[Pacemaker] Issues with Pacemaker / Corosync

Sat Dec 24 21:31:48 EST 2011

Quoting Arnold Krille <arnold at arnoldarts.de>:
>> Hi,
>   >
>   > On Friday 23 December 2011 16:03:37 Aravind M D wrote:
>   >>   I am facing some problem wth corosync and pacemaker implementation. I
>   >> have configured cluster on Debian squeeze, the package for corosync and
>   >> pacemaker is installed from backports.
>   >>   I am configuring two node cluster and i have configured one resource
>   >> also. Below is my configuration.
>   >>   root at nagt02a:~# crm configure show
>   >>   node nagt02
>   >>   node nagt02a
>   >>   primitive icinga lsb:icinga \
>   >>           op start interval="0" timeout="30s" \
>   >>           op stop interval="0" timeout="30s" \
>   >>           op monitor interval="30s" \
>   >>           meta multiple-active="stop_start"
>   >>   location prefer-nagt02 icinga 10: nagt02
>   >>   property $id="cib-bootstrap-options" \
>   >>           dc-version="1.1.5-01e86afaaa6d4a8c4836f68df80ababd6ca3902f" \
>   >>           cluster-infrastructure="openais" \
>   >>           expected-quorum-votes="2" \
>   >>           stonith-enabled="false" \
>   >>           no-quorum-policy="ignore"
>   >>   Problem 1: When the service is active on nagt02 and if i  
> manually start
>   >> the service on cgnagt02a the service is not disabling on nagt02a.
>   >
>   > I found that it will be stopped, but not as fast as you think it  
> will. The
>   > monitoring action only runs on the active resource. But every  
> now and then (I
>   > think every five to ten minutes but that is configurable) the cluster
>   > checks the
>   > whole status and therefor also detects services running where  
> they shouldn't.
>   > With this you will probably find that once pacemaker sees the second
>   > icinga, it
>   > will shut down both to make sure and restart it on one node

How can i configure this for one min or less than that?
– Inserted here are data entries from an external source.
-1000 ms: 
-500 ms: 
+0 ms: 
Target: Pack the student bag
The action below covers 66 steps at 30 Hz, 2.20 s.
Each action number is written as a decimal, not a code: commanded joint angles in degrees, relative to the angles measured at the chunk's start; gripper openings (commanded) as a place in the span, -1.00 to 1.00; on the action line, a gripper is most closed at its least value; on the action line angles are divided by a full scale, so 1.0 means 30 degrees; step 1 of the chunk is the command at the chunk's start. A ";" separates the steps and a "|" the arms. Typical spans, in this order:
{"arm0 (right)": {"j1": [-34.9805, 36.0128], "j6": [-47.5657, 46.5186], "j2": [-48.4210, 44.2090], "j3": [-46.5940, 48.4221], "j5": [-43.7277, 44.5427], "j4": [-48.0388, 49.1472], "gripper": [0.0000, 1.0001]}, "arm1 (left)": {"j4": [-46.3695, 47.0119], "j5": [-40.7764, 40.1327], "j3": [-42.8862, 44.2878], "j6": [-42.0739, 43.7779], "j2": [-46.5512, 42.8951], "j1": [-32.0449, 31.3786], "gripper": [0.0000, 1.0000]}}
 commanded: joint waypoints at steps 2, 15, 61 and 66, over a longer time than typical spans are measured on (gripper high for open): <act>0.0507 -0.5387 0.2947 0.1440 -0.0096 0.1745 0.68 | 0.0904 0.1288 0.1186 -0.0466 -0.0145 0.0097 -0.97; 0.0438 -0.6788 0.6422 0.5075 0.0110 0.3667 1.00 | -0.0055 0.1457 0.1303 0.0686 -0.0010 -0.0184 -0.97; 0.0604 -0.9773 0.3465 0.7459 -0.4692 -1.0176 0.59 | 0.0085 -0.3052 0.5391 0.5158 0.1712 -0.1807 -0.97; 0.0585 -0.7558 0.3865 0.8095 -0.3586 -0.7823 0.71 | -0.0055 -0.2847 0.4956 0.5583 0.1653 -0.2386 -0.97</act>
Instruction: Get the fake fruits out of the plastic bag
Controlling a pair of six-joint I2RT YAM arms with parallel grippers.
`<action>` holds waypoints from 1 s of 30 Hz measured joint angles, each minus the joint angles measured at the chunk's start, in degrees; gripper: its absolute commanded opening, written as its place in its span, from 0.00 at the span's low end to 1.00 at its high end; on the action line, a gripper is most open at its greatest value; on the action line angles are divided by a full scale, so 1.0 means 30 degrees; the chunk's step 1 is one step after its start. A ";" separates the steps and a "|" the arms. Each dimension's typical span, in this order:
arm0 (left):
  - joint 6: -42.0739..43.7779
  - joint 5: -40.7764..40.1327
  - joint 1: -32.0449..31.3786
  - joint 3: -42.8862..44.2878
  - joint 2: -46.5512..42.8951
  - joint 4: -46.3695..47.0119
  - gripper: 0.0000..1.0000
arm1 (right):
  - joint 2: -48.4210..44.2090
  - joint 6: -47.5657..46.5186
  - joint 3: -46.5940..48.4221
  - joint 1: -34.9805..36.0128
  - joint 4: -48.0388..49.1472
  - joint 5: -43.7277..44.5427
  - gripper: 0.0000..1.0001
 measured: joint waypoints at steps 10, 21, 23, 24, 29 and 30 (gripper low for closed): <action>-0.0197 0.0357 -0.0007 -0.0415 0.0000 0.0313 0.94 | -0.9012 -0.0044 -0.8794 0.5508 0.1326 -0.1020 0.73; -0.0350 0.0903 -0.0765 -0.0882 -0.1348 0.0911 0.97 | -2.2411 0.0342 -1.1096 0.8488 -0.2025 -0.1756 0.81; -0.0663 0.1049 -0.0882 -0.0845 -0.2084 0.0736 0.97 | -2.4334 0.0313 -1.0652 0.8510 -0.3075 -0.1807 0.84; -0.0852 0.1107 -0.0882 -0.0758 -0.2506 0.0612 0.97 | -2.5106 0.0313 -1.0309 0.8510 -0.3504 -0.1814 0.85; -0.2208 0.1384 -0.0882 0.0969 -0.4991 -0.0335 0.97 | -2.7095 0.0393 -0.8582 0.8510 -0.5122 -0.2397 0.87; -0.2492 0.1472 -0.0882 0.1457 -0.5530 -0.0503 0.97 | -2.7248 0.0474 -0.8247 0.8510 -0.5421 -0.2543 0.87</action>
Because i need  
to make sure that service is running only on one node for the  
integrity of data.

>   >
>   >>   Problem 2: For checking I have stopped the service on nagt02 and made
>   >> some changes on configuration files so service wont start again  
> on nagt02.
>   >> What i am testing is when node comes from a failover and service was not
>   >> able to start on nagt02 it should start on nagt02a. But i am getting the
>   >> below error.
>   >>
>   >>   root at cgnagt02:~# crm_mon --one-shot
>   >>   Online: [ cgnagt02 cgnagt02a ]
>   >>    icinga (lsb:icinga):   Started cgnagt02 (unmanaged) FAILED
>   >>   Failed actions:
>   >>       icinga_monitor_30000 (node=cgnagt02, call=4, rc=6,  
> status=complete):
>   >> not configured
>   >>       icinga_stop_0 (node=cgnagt02, call=5, rc=6, status=complete): not
>   >> configured
>   >
>   > Looks as if you making the service "not start" also made the service "not
>   > stop". And pacemaker won't start a service on one node which it  
> can't shut
>   > down definitely on another node. Unless you configure fencing  
> and the failed
>   > host gets killed by that I guess.

I have shutdown both the systems and switched on one by one. First i  
had switched on nagt02 the system comes up and it was unable to start  
the service due to some problem( configuration file error, filesystem  
error ). Whether the service will start on nagt02a automatically . if  
so how can i configure this.

Rgds,
Aravind M D